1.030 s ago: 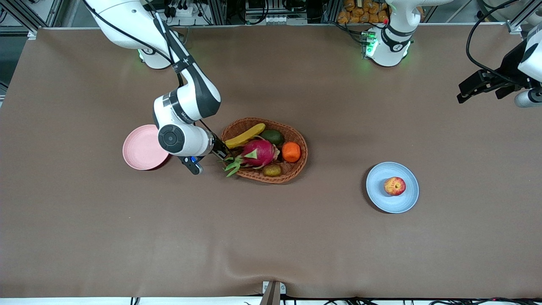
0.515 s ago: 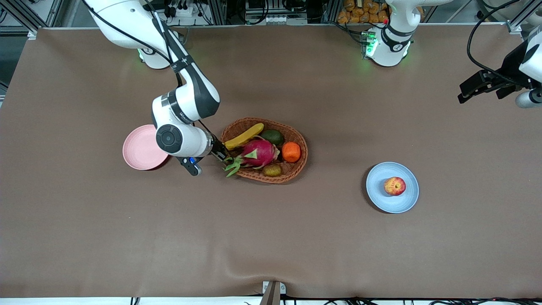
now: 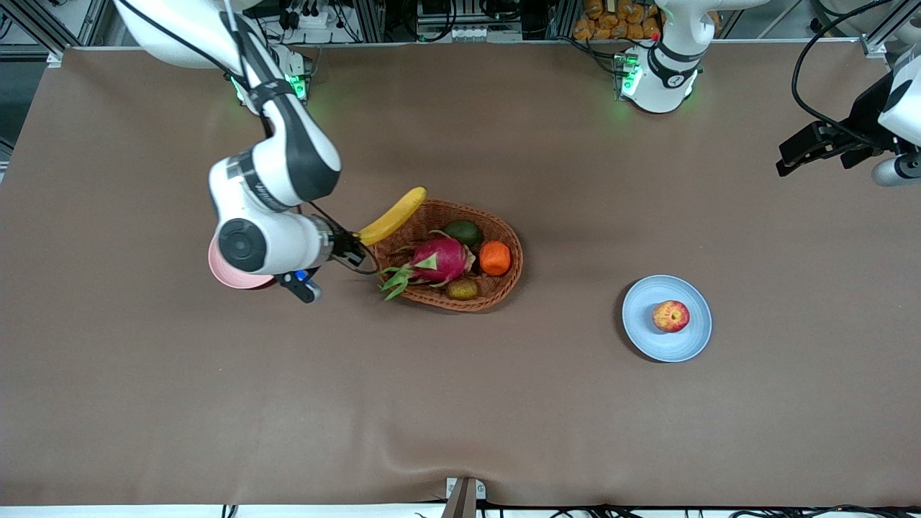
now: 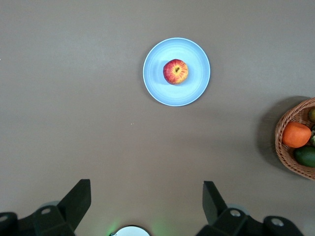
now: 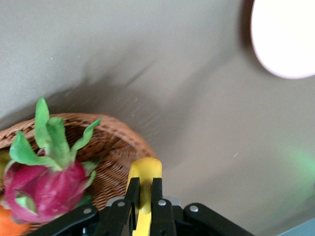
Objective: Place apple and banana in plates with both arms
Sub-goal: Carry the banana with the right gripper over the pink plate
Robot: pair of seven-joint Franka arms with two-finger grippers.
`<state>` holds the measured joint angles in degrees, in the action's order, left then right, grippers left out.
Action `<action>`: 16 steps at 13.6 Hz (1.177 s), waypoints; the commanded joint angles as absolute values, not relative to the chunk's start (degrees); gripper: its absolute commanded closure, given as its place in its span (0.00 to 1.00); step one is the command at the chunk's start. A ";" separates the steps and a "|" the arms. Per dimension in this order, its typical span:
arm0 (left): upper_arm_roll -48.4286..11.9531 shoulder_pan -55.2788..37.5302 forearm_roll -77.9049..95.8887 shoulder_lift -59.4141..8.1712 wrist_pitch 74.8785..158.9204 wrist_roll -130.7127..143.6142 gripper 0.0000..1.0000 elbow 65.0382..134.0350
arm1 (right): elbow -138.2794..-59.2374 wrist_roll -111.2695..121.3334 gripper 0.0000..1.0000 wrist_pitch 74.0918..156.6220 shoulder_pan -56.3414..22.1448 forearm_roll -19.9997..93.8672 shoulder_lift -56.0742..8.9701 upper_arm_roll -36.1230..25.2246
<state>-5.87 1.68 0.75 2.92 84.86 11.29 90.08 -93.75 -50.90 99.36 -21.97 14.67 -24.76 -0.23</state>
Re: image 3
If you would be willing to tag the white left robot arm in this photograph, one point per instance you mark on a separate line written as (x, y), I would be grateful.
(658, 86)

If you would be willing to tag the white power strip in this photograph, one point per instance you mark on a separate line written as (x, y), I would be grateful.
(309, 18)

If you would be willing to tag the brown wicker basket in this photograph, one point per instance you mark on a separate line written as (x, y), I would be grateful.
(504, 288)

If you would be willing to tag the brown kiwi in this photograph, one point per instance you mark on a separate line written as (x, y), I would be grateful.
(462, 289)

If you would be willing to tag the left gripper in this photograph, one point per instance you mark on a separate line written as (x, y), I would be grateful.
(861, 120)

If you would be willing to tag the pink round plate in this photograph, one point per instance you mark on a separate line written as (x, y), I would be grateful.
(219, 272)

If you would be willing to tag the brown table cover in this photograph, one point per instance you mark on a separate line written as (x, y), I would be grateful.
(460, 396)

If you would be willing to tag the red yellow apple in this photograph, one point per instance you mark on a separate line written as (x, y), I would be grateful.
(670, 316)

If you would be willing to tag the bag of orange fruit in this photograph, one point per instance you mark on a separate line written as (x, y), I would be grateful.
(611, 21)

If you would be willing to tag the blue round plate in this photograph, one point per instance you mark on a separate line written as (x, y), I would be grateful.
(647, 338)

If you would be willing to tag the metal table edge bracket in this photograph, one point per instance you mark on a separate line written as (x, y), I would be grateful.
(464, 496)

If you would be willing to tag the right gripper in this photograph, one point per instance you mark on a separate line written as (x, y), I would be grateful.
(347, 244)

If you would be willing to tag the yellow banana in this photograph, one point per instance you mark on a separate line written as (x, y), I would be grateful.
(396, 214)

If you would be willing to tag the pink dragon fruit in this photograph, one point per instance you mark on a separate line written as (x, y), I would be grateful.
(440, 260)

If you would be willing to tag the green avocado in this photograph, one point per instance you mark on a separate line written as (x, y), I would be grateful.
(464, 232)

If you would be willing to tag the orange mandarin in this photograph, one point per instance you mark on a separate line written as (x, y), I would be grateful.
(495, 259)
++++++++
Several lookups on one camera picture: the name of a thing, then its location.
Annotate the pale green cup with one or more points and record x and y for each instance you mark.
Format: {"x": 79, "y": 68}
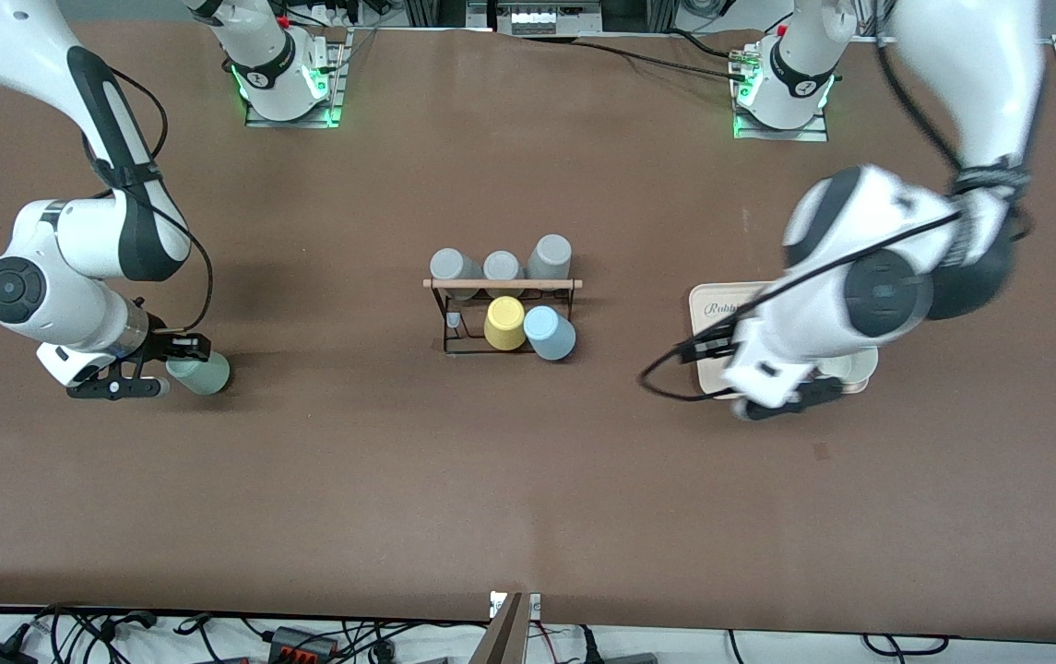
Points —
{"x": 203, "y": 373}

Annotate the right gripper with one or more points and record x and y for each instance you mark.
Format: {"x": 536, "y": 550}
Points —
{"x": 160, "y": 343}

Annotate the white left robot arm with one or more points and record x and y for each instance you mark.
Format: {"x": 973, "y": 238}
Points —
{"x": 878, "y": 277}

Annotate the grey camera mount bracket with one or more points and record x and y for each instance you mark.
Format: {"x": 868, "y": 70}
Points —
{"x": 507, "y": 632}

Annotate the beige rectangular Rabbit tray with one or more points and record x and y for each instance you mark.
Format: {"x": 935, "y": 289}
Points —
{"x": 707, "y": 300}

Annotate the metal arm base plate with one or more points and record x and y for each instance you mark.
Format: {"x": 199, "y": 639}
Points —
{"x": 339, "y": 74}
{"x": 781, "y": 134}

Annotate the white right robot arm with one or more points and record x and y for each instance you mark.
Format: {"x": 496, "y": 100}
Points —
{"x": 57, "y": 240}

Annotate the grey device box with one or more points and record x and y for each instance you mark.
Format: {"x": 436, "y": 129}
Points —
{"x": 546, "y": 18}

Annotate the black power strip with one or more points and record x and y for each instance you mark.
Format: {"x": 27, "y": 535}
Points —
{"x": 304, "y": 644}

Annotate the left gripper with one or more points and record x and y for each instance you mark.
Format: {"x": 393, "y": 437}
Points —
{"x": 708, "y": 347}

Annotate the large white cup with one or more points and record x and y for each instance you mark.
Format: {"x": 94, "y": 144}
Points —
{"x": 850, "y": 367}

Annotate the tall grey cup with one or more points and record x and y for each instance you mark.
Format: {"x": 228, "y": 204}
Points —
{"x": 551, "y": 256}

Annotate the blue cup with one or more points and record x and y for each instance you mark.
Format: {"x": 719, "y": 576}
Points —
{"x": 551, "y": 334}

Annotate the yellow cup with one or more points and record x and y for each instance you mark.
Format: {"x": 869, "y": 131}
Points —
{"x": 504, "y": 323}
++++++++
- TASK TO COMPLETE:
Retype only the stretch of lines above starting at the one with "Robot: pair of" and stopping at the one with "grippers left out.", exactly as written, with both kept.

- EXERCISE RESULT:
Robot: pair of seven-joint Franka arms with two-finger grippers.
`<state>` holds the measured joint angles in degrees, in the action's order, left then right, grippers left out.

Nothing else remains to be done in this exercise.